* **What is needed**: Give the data again exactly, stopping after the "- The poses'" line.

* **Dataset content**:
****************
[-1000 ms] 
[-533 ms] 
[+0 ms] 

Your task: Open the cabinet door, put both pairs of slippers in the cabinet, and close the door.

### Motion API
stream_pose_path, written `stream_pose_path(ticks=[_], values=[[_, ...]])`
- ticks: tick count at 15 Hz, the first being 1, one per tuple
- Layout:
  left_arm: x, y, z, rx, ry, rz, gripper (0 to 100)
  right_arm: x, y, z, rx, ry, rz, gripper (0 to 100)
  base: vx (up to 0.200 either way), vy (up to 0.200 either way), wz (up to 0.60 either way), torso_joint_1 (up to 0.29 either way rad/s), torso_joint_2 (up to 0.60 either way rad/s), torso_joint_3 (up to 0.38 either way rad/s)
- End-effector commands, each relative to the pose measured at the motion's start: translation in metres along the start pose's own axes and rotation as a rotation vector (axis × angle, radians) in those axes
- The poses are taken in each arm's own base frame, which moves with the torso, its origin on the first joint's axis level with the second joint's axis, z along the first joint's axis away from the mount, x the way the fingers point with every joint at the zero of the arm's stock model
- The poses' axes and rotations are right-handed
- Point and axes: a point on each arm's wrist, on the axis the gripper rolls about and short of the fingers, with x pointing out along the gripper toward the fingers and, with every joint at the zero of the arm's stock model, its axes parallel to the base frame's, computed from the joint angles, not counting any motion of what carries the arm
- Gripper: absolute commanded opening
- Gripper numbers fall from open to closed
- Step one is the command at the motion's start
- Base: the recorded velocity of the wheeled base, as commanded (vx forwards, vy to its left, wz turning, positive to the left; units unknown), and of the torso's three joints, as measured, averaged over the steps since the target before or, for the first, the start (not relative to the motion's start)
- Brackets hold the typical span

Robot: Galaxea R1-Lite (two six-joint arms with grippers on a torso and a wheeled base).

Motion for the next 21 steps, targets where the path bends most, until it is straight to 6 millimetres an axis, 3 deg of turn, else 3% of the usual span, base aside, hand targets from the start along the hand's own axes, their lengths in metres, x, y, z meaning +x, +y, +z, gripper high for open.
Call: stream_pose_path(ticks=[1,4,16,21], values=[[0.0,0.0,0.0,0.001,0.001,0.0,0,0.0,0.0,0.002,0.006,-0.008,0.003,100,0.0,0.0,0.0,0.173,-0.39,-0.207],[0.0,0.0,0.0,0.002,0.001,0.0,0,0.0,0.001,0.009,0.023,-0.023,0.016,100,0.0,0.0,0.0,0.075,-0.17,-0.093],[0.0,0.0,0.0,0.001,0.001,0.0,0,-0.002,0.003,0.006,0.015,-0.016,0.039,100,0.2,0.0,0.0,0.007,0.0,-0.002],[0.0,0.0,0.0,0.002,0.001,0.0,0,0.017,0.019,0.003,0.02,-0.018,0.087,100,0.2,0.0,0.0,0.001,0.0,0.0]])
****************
* **Answer to this exercise**:
[-1000 ms] 
[-533 ms] 
[+0 ms] 

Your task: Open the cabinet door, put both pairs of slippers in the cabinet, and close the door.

### Motion API
stream_pose_path, written `stream_pose_path(ticks=[_], values=[[_, ...]])`
- ticks: tick count at 15 Hz, the first being 1, one per tuple
- Layout:
  left_arm: x, y, z, rx, ry, rz, gripper (0 to 100)
  right_arm: x, y, z, rx, ry, rz, gripper (0 to 100)
  base: vx (up to 0.200 either way), vy (up to 0.200 either way), wz (up to 0.60 either way), torso_joint_1 (up to 0.29 either way rad/s), torso_joint_2 (up to 0.60 either way rad/s), torso_joint_3 (up to 0.38 either way rad/s)
- End-effector commands, each relative to the pose measured at the motion's start: translation in metres along the start pose's own axes and rotation as a rotation vector (axis × angle, radians) in those axes
- The poses are taken in each arm's own base frame, which moves with the torso, its origin on the first joint's axis level with the second joint's axis, z along the first joint's axis away from the mount, x the way the fingers point with every joint at the zero of the arm's stock model
- The poses' axes and rotations are right-handed

The output is finished.